Discover Bank has launched a fund to support startups working to improve people’s financial health.
The $36 million Discover Financial Health Improvement Fund will back companies aiming to help low- and moderate-income people, communities and small businesses in the mid-Atlantic region, according to a Tuesday (June 13) press release.
“As technology continues to evolve, we want to fund entrepreneurs who have identified creative ways to benefit those of modest means,” Matthew Parks, vice president of Discover Bank, said in the release. “It is our expectation that these technologies can both be profitable and beneficial to the community.”
Discover said it will work with the Financial Health Network on the fund to evaluate startups with the most potential to improve financial health.
The launch comes at a time when the financial health of even higher-income consumers is in question.
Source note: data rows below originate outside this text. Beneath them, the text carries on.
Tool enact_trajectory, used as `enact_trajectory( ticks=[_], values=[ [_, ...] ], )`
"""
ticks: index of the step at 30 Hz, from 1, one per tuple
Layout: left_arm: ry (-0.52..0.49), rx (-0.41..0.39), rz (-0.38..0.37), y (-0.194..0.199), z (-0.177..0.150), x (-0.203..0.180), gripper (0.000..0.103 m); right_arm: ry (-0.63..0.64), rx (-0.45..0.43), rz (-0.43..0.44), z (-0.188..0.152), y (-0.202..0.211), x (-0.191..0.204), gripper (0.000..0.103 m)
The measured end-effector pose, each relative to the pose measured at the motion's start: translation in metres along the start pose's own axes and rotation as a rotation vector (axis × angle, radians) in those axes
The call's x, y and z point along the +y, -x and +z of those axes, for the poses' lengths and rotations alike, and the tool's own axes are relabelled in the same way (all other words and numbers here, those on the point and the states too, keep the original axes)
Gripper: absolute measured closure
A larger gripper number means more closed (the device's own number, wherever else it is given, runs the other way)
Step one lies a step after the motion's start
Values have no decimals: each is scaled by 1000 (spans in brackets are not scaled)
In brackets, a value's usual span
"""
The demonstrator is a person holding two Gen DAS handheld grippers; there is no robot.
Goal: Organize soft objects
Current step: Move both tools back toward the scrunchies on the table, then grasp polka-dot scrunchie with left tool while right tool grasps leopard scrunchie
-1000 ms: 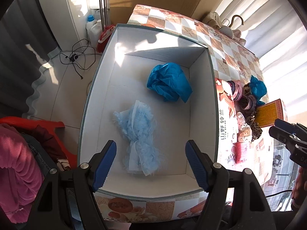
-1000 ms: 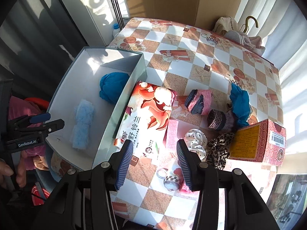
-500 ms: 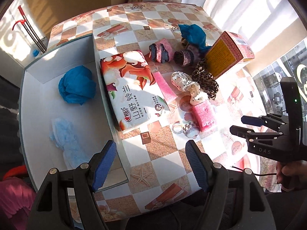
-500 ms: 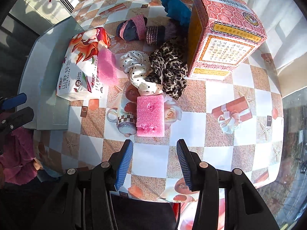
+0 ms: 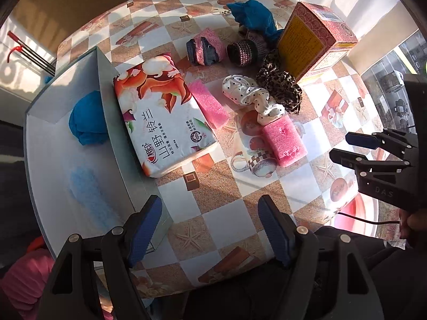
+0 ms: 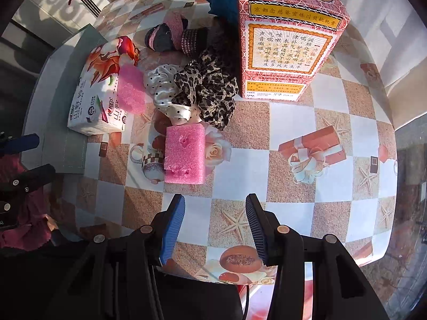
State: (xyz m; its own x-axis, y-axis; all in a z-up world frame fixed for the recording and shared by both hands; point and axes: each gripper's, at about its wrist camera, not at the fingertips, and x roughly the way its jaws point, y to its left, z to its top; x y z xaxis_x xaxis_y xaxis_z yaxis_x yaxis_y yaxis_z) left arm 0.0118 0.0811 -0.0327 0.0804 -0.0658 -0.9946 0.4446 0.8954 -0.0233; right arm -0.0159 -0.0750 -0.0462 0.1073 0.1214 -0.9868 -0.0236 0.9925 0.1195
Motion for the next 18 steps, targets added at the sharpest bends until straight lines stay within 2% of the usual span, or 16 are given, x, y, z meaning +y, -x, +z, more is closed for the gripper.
enact_trajectory(
  ticks=[4,6,8,10,11,12,13,14,15,16,18],
  values=[
    [71,-7,14,3,9,5,25,167,-111,-15,23,7,27,54],
    [76,-16,34,7,5,7,25,254,-155,-51,33,5,43,54],
    [88,-7,55,10,-3,11,25,315,-187,-94,43,-1,57,54],
    [109,0,76,12,-12,17,25,341,-179,-124,53,-14,66,54],
    [121,3,86,14,-16,20,25,350,-164,-138,59,-22,69,51],
    [133,7,94,15,-21,24,25,351,-147,-156,65,-32,72,33],
    [145,13,102,17,-26,28,25,350,-142,-171,69,-39,74,22],
    [157,20,109,17,-31,30,25,352,-147,-181,74,-47,77,23],
    [168,27,115,18,-36,33,25,359,-142,-171,78,-54,79,27],
    [178,33,119,18,-40,35,25,364,-132,-141,81,-60,80,52],
    [199,44,119,17,-47,37,25,369,-84,-112,85,-70,82,76]
  ],
)
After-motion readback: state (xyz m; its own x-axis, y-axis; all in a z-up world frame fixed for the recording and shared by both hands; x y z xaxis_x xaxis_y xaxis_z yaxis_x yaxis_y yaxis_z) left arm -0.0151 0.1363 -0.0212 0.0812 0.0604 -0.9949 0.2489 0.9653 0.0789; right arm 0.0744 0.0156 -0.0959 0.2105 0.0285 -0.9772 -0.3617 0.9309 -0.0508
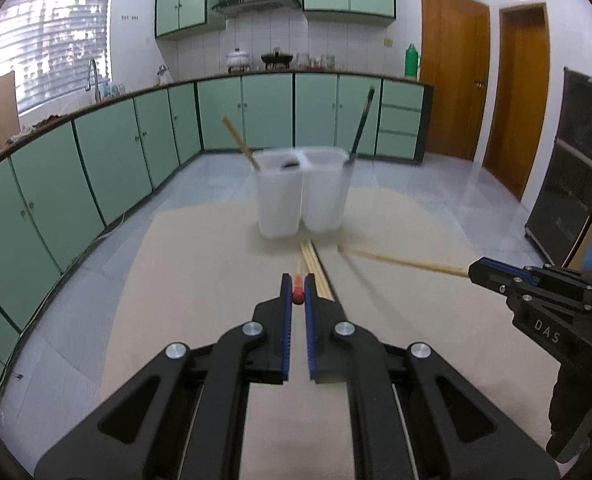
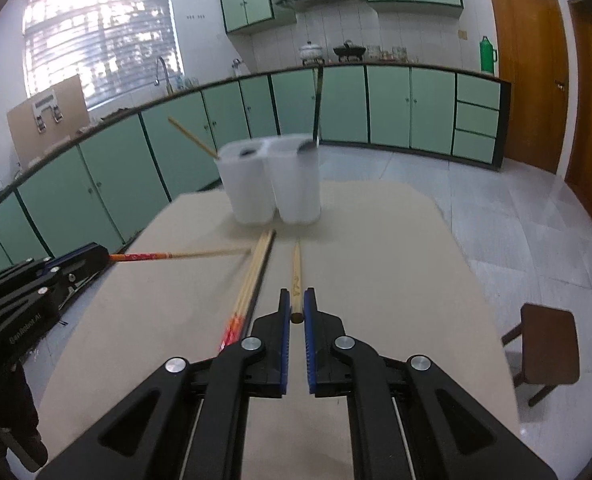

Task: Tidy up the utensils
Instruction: 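Lift both chopsticks and carry them over the white cup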

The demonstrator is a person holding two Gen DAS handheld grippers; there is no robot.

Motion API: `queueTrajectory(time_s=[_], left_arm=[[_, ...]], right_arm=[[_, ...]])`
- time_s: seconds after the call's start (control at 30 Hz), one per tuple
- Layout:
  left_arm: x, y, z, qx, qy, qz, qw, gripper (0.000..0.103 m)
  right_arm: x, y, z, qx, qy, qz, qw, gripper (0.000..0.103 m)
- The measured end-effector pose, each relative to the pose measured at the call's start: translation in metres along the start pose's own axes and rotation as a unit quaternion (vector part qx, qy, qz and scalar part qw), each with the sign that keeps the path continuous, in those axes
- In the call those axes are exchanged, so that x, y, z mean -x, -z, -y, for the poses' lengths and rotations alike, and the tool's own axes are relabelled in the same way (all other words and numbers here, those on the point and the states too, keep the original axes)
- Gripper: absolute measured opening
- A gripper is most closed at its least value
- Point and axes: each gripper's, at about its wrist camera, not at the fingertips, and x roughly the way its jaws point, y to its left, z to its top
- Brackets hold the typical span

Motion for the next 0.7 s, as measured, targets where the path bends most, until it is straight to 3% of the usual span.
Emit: queueTrajectory(time_s=[0.23, 0.7], left_arm=[[0.009, -0.028, -0.002, 0.0, 0.01, 0.031, 0.9995, 0.005], [0.015, -0.06, -0.011, 0.005, 0.036, 0.049, 0.9981, 0.005]], right_arm=[[0.012, -0.036, -0.004, 0.002, -0.025, 0.018, 1.0, 0.007], [0.03, -0.087, -0.015, 0.044, -0.046, 0.038, 0.997, 0.007]])
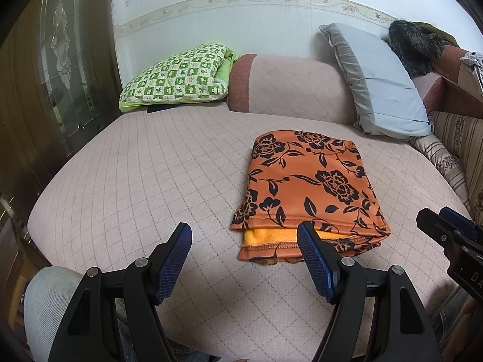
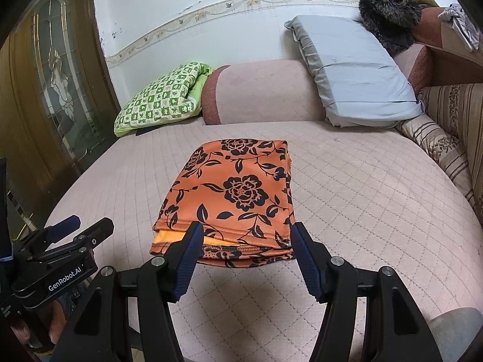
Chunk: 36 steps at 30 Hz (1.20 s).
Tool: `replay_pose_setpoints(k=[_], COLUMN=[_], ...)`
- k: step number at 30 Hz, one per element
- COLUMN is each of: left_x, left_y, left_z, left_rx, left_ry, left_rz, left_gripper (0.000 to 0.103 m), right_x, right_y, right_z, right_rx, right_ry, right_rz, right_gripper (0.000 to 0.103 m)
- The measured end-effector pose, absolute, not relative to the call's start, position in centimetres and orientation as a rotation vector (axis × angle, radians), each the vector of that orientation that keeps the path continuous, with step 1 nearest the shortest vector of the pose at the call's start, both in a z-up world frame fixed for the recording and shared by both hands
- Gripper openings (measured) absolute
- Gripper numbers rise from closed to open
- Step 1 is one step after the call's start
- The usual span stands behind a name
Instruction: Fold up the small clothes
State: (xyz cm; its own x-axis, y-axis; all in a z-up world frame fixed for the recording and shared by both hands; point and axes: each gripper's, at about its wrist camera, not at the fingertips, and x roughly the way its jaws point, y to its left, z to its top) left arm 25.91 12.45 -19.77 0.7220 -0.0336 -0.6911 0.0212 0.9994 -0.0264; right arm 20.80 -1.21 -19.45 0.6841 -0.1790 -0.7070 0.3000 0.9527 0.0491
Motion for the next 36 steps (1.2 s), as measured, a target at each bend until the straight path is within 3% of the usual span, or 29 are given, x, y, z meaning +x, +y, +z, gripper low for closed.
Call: replay_pose_setpoints(k=[36], left_x=[25.2], left_y=[13.7], left_z=[-19.2], left_rx=[-0.068], left_ry=[0.707], left_rz=[-0.032], left_gripper=[0.072], right_x=[20.1], right_y=[-2.0], right_z=[-17.9], right_rx=[0.166], right_ry=[0.690], right_rz=[-0.304], right_gripper=[0.063])
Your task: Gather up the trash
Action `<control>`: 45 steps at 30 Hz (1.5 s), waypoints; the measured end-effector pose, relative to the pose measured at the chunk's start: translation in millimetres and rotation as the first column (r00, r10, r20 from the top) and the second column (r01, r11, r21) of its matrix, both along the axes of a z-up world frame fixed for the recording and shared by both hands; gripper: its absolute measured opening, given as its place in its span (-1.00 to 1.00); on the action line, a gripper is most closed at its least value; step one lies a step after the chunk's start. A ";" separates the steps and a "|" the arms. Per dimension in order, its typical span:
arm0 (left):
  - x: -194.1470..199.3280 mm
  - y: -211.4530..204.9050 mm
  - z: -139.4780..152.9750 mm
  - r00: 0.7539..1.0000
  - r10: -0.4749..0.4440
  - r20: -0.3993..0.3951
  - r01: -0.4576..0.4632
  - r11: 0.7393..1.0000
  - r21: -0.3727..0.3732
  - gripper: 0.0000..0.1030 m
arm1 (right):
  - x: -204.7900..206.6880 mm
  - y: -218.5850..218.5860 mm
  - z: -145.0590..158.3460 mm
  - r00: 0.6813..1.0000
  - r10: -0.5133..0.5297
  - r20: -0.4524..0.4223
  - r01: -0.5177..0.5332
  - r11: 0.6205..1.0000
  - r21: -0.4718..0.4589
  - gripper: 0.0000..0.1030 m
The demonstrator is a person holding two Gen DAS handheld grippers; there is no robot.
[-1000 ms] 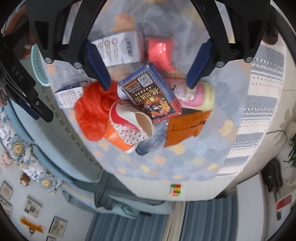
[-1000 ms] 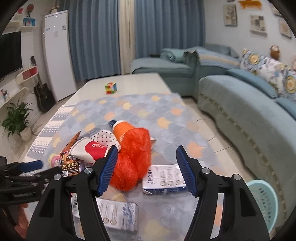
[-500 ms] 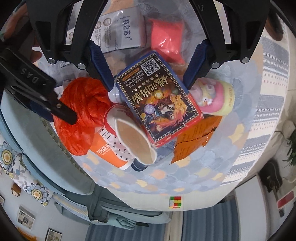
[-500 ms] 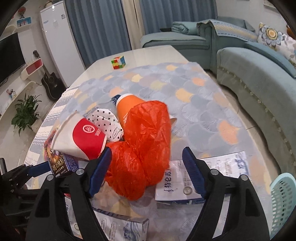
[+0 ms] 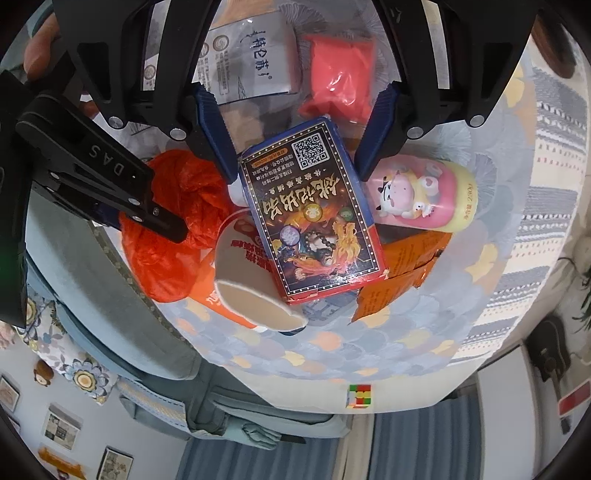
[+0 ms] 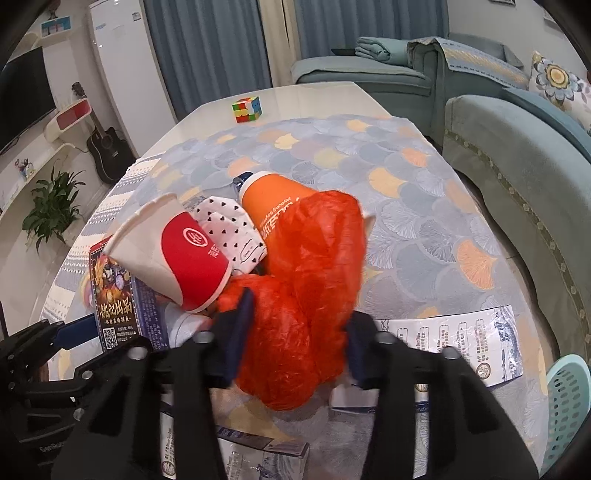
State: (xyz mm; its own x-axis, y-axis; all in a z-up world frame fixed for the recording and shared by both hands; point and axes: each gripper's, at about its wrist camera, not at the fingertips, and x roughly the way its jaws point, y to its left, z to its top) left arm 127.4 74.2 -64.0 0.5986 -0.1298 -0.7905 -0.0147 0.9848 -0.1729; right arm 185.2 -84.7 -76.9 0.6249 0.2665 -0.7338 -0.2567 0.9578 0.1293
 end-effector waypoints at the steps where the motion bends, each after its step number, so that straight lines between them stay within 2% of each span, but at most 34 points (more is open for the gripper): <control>1: -1.5 0.4 1.7 1.000 -0.007 0.010 0.007 1.000 -0.004 0.23 | -2.6 0.4 1.2 1.000 -0.003 0.013 0.003 1.000 -0.003 -0.33; 5: -6.0 2.8 7.8 0.999 -0.023 0.040 0.025 0.999 -0.040 0.21 | -8.5 -1.9 6.6 0.999 -0.013 0.036 0.013 1.000 0.009 -0.45; 6: -6.1 4.0 9.1 0.999 -0.019 0.045 0.021 0.999 -0.049 0.25 | -9.6 -2.6 8.1 0.999 -0.015 0.041 0.015 1.000 0.011 -0.46; 8: -4.3 5.7 9.6 0.999 -0.013 0.049 0.017 0.997 -0.075 0.46 | -12.3 -3.3 11.5 0.998 -0.018 0.053 0.018 1.000 0.008 -0.49; 10: -0.2 4.2 8.5 0.999 -0.007 0.044 0.011 0.996 -0.087 0.50 | -15.0 -3.8 14.8 0.998 -0.018 0.067 0.019 1.000 -0.003 -0.50; 18: 17.0 -14.0 -3.4 0.999 0.026 -0.025 -0.025 0.999 0.023 0.47 | -21.6 -12.2 21.2 0.996 -0.030 0.082 0.030 1.000 0.002 -0.51; 20: 18.7 -14.4 -5.1 0.999 0.024 -0.042 -0.024 1.000 0.013 0.28 | -23.8 -15.4 21.4 0.996 -0.037 0.085 0.037 0.999 0.003 -0.54; 22: 17.6 -12.6 -4.6 0.999 0.035 -0.042 -0.034 0.999 0.027 0.23 | -27.4 -20.2 24.2 0.994 -0.046 0.096 0.045 0.999 0.008 -0.57; 23: 15.2 -11.1 -1.9 0.999 0.031 -0.027 -0.030 0.999 0.024 -0.31 | -29.9 -22.9 26.7 0.993 -0.049 0.104 0.048 0.999 0.012 -0.58; 24: 14.0 -8.5 0.4 1.000 0.012 -0.023 -0.012 1.000 -0.006 -0.69 | -31.6 -24.1 28.1 0.993 -0.052 0.109 0.051 0.999 0.016 -0.59; 25: 13.4 -6.1 1.4 1.000 0.003 -0.026 -0.004 0.999 -0.037 -0.99 | -33.1 -26.6 30.4 0.992 -0.055 0.114 0.053 0.998 0.023 -0.59; 26: 10.8 -1.5 3.9 1.000 0.011 -0.013 -0.012 0.998 -0.067 -1.00 | -35.0 -28.8 33.3 0.991 -0.058 0.120 0.055 0.998 0.030 -0.61; 28: 7.4 1.1 6.4 1.000 0.016 0.006 -0.015 0.998 -0.064 -1.00 | -38.0 -31.7 38.9 0.989 -0.061 0.133 0.057 0.998 0.035 -0.68; 32: 1.3 7.0 12.2 0.999 0.003 0.043 0.001 0.995 -0.101 -1.00 | -44.9 -35.5 50.8 0.984 -0.061 0.165 0.058 0.998 0.028 -0.69; 33: -0.1 7.5 13.2 0.999 -0.001 0.047 0.005 0.994 -0.106 -1.00 | -46.2 -35.7 52.5 0.984 -0.060 0.169 0.056 0.998 0.025 -0.69; 34: -1.5 8.1 13.8 0.999 -0.003 0.053 0.010 0.993 -0.117 -0.81 | -46.5 -36.0 53.5 0.984 -0.059 0.169 0.055 0.998 0.025 -0.69; 35: -2.2 9.2 13.4 0.998 -0.014 0.053 0.021 0.990 -0.137 -0.35 | -46.9 -36.5 53.9 0.984 -0.060 0.168 0.056 0.998 0.026 -0.69; 37: -4.2 6.9 14.6 0.997 -0.018 0.070 0.029 0.989 -0.147 -0.05 | -48.0 -38.1 55.0 0.983 -0.067 0.168 0.062 0.998 0.031 -0.69; 39: -3.9 -1.5 15.6 0.996 -0.049 0.077 0.059 0.989 -0.138 0.00 | -50.6 -39.5 57.2 0.981 -0.074 0.177 0.069 0.997 0.038 -0.69; 41: -1.8 -10.5 14.1 0.995 -0.070 0.070 0.078 0.990 -0.120 0.22 | -55.5 -42.6 62.7 0.978 -0.079 0.193 0.071 0.996 0.044 -0.69; 45: 4.9 -26.2 2.9 0.995 -0.104 0.010 0.105 0.990 -0.090 0.23 | -64.7 -52.2 78.0 0.969 -0.089 0.229 0.077 0.995 0.060 -0.75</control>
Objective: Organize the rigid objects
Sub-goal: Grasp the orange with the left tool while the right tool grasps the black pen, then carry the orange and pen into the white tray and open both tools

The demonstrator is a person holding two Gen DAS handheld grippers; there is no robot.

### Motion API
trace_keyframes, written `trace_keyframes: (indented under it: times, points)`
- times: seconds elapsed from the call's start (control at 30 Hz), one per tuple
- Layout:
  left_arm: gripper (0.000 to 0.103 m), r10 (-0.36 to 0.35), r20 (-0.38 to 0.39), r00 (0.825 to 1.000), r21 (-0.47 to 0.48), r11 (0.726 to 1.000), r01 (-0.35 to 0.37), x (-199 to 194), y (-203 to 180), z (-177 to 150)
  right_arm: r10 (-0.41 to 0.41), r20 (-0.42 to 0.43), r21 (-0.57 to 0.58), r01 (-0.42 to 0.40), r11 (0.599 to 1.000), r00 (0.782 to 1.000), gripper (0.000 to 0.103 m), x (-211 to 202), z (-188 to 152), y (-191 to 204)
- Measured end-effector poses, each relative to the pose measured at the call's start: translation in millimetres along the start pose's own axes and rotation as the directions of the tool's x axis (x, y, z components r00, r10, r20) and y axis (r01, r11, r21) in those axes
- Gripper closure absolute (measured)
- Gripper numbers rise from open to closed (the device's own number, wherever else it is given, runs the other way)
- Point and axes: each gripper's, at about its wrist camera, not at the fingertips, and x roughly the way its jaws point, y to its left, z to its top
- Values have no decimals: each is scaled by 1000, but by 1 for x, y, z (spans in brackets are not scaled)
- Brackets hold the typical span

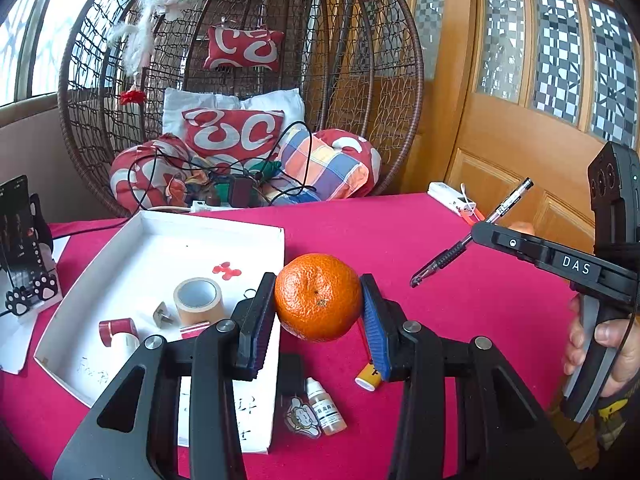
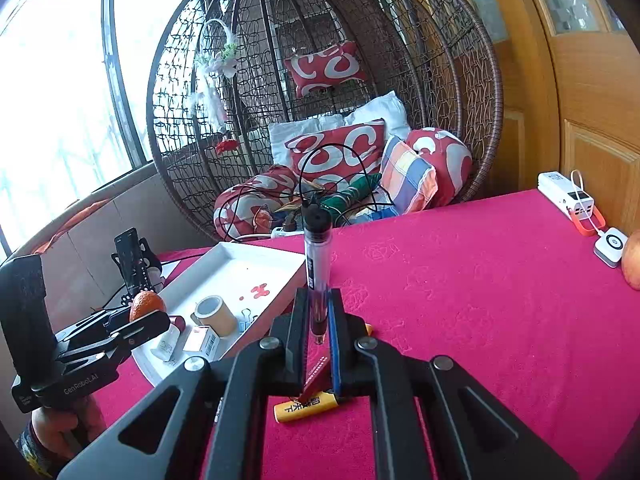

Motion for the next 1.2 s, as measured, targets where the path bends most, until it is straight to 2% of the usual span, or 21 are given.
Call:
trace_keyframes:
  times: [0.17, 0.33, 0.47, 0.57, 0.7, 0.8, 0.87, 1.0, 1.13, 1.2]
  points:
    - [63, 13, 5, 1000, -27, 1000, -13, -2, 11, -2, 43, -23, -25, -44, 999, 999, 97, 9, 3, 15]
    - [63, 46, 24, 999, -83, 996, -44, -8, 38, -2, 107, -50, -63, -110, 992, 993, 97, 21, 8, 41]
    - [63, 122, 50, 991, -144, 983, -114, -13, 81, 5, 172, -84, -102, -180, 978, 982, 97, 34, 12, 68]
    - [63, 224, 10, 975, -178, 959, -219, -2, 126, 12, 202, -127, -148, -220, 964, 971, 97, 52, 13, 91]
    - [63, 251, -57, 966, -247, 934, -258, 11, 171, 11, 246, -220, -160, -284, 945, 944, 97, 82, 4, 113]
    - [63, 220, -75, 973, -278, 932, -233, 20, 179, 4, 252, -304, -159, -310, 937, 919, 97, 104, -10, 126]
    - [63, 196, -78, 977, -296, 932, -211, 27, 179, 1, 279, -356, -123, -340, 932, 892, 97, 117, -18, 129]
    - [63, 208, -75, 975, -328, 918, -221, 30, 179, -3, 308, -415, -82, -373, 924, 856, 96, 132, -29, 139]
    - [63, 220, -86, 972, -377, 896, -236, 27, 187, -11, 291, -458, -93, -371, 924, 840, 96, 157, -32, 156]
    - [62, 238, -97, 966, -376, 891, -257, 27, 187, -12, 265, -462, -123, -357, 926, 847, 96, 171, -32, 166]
PYMNTS research showed that as of late last year, 16% of these consumers were having trouble making ends meet, a 45% increase year over year.
More recently, PYMNTS research found that 48% of high-income households live paycheck to paycheck, a situation fueled by medical bills, student debt, high discretionary spending and other variables. For people living paycheck to paycheck, any unexpected expense, even a minor one, can push their households into debt as they struggle to make ends meet.
“Record inflation and a high cost of living have made many American households less financially secure than ever, according to a recent survey,” PYMNTS reported Tuesday. “Currently, 58% of Americans live paycheck to paycheck. Another 70% report feeling financial stress, including insecurity about a lack of savings and concerns about credit card debt or job security.”
The financial health of small businesses is also under strain. PYMNTS research showed that just 25% of these enterprises have more than 60 days of cash to cover an emergency, while 17% of companies said that they had no cash cushion at all.
“These businesses depend on large-ticket spending from end consumers and are seasonal — and are certainly brick-and-mortar, which means that operating costs are high too,” PYMNTS wrote. “As to where they’re getting the funds? PYMNTS data revealed that roughly a third of them are tapping into personal credit cards — only about 17% are getting funding from banks.”